Better randomized algorithms for k-server [under construction]

This blog post discusses the 2017 paper by Bubeck et al on k-server using multiscale entropic regularization.

The Problem

$k$ -server is a prototypical problem to study in online algorithms. Given a metric space $(X,d)$ , and requests (that correspond to points in the metric space) that arrive in an online fashion, the goal is to maintain a configuration of $k$ servers at points in $X$ such that:

a server is moved to the request point at the end of every iteration, and
the sum over all iterations of distances between consecutive configurations of servers is minimized. This is the total cost of “realizing” the algorithm.

Observe that the paging problem is a special instance of the $k$ -server problem when the metric space is the uniform metric.

Some prior results

The $k$ -server problem was introduced in Manasse et al, and the authors conjectured a deterministic $k$ -competitive algorithm for all metric spaces. This bound must be essentially tight for deterministic algorithms because the closely related “paging problem” has a deterministic lower bound of $k$ . This lower bound is simple to see because an adverserial request sequence can maintain a set of $k+1$ pages that are requested in a round-robin fashion such that the request at every iteration is the page not present in the cache of the deterministic algorithm. The optimal solution would only have a page fault once every $k$ iterations if it swapped out the correct page.
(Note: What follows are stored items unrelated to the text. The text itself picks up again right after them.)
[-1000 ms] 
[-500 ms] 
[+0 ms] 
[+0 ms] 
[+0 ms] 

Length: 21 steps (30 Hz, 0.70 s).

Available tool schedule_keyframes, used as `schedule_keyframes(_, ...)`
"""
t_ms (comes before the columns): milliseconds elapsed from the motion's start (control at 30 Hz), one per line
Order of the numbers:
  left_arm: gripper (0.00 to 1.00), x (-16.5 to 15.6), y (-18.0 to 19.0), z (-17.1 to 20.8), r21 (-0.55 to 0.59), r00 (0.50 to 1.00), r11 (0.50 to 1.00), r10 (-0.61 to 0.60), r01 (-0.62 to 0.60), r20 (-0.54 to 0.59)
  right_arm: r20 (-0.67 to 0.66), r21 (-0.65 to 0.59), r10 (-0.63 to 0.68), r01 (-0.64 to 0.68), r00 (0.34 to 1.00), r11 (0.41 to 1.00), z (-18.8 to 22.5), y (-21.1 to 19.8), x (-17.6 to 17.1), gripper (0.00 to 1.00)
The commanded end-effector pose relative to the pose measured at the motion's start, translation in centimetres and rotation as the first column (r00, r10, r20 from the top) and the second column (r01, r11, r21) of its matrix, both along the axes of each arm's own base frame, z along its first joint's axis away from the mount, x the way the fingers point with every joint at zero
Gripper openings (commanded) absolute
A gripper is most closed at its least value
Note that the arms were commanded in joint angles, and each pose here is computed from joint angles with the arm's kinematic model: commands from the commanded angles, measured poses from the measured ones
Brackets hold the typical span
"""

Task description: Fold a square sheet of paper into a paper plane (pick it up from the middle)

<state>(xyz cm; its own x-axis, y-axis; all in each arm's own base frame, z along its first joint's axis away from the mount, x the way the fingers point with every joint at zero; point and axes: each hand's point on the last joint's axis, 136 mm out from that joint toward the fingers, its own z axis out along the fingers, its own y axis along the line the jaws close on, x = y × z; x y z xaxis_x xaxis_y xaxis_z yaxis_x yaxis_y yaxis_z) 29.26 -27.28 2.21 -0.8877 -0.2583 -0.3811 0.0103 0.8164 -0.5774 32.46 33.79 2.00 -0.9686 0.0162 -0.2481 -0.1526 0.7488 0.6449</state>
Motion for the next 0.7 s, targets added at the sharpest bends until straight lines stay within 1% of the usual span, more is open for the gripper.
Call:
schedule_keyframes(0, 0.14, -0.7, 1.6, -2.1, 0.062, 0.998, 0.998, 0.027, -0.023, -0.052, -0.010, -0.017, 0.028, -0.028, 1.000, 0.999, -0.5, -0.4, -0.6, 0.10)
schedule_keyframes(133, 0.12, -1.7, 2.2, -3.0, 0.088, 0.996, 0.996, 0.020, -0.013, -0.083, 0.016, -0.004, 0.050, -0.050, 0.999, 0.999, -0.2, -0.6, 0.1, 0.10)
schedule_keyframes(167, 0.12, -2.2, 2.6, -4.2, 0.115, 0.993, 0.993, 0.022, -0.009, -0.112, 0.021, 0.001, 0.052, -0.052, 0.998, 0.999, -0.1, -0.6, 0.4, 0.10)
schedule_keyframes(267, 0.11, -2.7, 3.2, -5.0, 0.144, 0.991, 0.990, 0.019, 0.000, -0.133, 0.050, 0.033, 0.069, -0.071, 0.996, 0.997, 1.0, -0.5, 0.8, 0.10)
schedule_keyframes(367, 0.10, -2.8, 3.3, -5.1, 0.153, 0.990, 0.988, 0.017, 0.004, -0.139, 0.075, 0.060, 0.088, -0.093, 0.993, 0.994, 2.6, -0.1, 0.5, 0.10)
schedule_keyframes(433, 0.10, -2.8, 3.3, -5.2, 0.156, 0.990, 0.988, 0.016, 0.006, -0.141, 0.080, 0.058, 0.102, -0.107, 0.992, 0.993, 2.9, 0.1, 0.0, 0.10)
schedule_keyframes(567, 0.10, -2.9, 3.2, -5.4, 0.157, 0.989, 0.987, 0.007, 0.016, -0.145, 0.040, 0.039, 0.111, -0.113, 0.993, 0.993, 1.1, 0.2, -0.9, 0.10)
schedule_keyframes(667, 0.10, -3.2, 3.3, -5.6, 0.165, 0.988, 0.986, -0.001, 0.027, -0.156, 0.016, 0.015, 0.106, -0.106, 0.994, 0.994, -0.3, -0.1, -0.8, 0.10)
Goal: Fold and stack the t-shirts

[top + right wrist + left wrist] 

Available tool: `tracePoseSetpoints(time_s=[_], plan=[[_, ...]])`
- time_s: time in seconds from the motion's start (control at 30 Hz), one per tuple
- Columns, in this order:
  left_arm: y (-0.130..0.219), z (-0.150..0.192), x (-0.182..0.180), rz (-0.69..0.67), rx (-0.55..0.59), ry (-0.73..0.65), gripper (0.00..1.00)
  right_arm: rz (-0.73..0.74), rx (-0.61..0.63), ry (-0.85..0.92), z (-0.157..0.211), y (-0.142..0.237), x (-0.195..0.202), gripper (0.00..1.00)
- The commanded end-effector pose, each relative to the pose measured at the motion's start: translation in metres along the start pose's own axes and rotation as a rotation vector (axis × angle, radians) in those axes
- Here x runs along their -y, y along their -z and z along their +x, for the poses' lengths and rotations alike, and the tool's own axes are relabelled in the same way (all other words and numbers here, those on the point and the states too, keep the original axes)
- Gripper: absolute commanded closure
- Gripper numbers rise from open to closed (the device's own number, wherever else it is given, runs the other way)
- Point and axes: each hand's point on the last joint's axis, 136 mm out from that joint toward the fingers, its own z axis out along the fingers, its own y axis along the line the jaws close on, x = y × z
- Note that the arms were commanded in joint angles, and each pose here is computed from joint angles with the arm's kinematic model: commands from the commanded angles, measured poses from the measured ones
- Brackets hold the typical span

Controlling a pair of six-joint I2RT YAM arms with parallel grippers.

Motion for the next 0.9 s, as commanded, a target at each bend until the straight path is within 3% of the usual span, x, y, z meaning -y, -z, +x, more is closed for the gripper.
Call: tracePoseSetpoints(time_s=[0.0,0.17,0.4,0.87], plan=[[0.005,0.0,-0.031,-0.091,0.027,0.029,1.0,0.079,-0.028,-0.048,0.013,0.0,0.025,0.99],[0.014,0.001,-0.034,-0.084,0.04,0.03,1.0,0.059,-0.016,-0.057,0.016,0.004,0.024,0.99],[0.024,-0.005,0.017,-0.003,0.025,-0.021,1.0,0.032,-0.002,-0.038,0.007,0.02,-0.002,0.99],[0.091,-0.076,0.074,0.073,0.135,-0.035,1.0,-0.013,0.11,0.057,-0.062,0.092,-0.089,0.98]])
Best known deterministic algorithm for $k$ -server

In general metric spaces, the best known result is due to Koutsoupias and Papadimitriou who presented a $2k-1$ competitive algorithm which they call as the “work function” algorithm. Given some initial configuration $A_0$ and a set of queries $\rho$ the work function $w_{\rho} (C)$ for some configuration $C$ is the cost associated with optimal set of moves starting from $A_0$ that end at $C$ such that the requests made at every iteration are respected. The work function for all configurations for some set of requests $\rho = \{ r_1,\dots, r_n \}$ can be computed using dynamic programming as: \begin{equation} w_{ {r_1,\dots,r_n} } (C) = \min_{x \in C} \left[ w_{{r_1,\dots,r_{n-1}}} (C \setminus x \cup \{r_n\}) + d(x,r_n) \right] \end{equation} If at iteration $n-1$ , the server configuration is $S$ , in iteration $n$ , the work function algorithm picks the configuration $S'$ that minimizes $w_{\{r_1,\dots,r_n\}} (S') + D (S,S')$ where $D$ is the distance between configurations in the metric $d$ . Intuitively, this decision takes into equal weightage the historical goodness of the configuration $S'$ (the first term) and the cost of moving the servers to $S'$ (the second term). This update rule can be computed in polynomial time because one need not check all possible configurations, it is sufficient to check those that move exactly one server to the request point. The competitiveness of the algorithm relies on the formulation of an appropriate potential function. As it would deviate from the scope of this article, further details of the proof are left out.

Of course one can hope to improve the guarantees if randomization is allowed. Once again, from the paging problem, there is a lower bound of $\Omega (\log k)$ . This result follows by constructing a “pursuer-evader” game. Consider the case where there are $k+1$ pages, and at every iteration the requested page is chosen uniformly randomly. The probability that there is a page fault is $\frac{1}{k+1}$ . Therefore, \begin{equation} \label{eq:001} \text{Expected number of faults in } t \text{ iterations} = \frac{t}{k+1} \end{equation} The coupon collector problem tells us that it would take $(k+1) \log (k+1)$ (upto additive constants) iterations on average for all pages to be requested. The offline solution would simply pick the last requested page to keep uncached, and therefore would see a cost of $1$ every $(k+1) \log (k+1)$ iterations. On the other hand the online optimal solution would incur a cost of $\frac{(k+1) \log (k+1)}{k+1} = \log (k+1)$ as seen from equation (\ref{eq:001}). This proves the lower bound.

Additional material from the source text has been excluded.